Cheney in Georgia, Azerbaijan, and Ukraine to reinforce alliances under pressure
Extensive assurances of support and a billion dollars in aid for Georgia, to continue collaboration with countries crucial to energy security. Meanwhile, Moscow seeks other countries to recognize the independence of South Ossetia and Abkhazia.

Tbilisi (AsiaNews/Agencies) - United States vice president Dick Cheney is in Georgia today, after visiting Azerbaijan yesterday on his visit to reinforce relations with the two countries, essential to Western energy policy.

In Tbilisi, Cheney called Russia's action "illegitimate", advanced doubts on Moscow's "reliability" as an international partner, and repeated his government's support for "this courageous young democracy". From Washington, he had previously announced a billion dollars in aid for reconstruction in the country, although experts maintain that it is likely that he is also offering military aid behind closed doors. Meanwhile, tomorrow the meeting of the Collective Security Treaty Organization begins in Moscow, between Russia and the six former Soviet republics of Armenia, Belarus, Kyrgyzstan, Kazakhstan, Tajikistan, and Uzbekistan. Russian president Dmitry Medvedev is expected to ask them to recognize the independence of South Ossetia and Abkhazia, as Russia has already done.

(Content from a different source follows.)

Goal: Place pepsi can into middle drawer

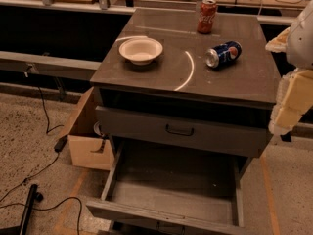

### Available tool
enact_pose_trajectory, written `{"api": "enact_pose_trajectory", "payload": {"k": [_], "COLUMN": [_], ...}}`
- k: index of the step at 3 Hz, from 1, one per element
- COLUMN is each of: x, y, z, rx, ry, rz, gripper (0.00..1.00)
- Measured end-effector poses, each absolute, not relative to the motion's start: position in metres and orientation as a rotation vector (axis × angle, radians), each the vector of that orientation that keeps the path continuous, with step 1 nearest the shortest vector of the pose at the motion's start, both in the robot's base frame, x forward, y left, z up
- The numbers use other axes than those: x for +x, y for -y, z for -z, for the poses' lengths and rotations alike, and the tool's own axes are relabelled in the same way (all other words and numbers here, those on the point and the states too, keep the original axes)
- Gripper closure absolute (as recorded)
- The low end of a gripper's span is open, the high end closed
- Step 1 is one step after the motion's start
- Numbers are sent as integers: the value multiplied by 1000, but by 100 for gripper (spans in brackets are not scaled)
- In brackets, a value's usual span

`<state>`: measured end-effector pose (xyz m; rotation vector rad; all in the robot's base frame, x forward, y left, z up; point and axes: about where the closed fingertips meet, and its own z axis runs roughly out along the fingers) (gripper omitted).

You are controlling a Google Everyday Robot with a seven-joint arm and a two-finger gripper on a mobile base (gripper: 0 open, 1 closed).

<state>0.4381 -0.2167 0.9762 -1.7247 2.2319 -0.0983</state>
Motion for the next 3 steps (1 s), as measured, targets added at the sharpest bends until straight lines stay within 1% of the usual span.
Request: {"api": "enact_pose_trajectory", "payload": {"k": [2,3], "x": [439,476], "y": [214,220], "z": [-979,-982], "rx": [-1738,-1846], "ry": [-2179,-2086], "rz": [87,143], "gripper": [0,0]}}
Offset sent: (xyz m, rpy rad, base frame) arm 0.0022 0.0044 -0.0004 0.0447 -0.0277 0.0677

Cheney's meeting yesterday with Azerbaijani president Ilham Aliyev is considered essential. At the end of it, he assured "the people of Azerbaijan" that "the United States has deep and strong interests in your welfare and security".

Baku (in the photo) is necessary for the plan of the the United States and Europe to create a network of oil pipelines bypassing the Russian system. Azerbaijan has a strategic position on the Caspian Sea, between Russia and Iran and adjoining Turkmenistan. It pumps a million barrels of oil every day (about 1% of world production), sending it through a pipeline across Georgia to the Turkish port of Ceyhan. But now Baku is vulnerable to a Russian operation similar to the one that it carried out in Georgia: for example, in support of the claims to autonomy by the region of Nagorno-Karabakh, which are not unlike those of South Ossetia and Abkhazia in Georgia, and experts maintain that the country will ask Washington for guarantees of its security. Since the beginning of the conflict, some of the oil has been directed to Russia instead of Ceyhan, with the justification of the state of war. The Nabucco pipeline is also intended to pass through Azerbaijan and Georgia, according to the plan of the European Union to bring oil and gas from central Asia. So far, Baku has remained neutral between Russia and the United States, but the recent events could prompt it to take a more decisive stance.

This evening, Cheney will be in Kiev in Ukraine, and will meet tomorrow with President Victor Yushchenko and Prime Minister Yulia Tymoshenko, before flying to Italy for an economic forum. This means that he will have visited three countries that have recently grown much closer to the West, and upon which Moscow is exerting significant pressure.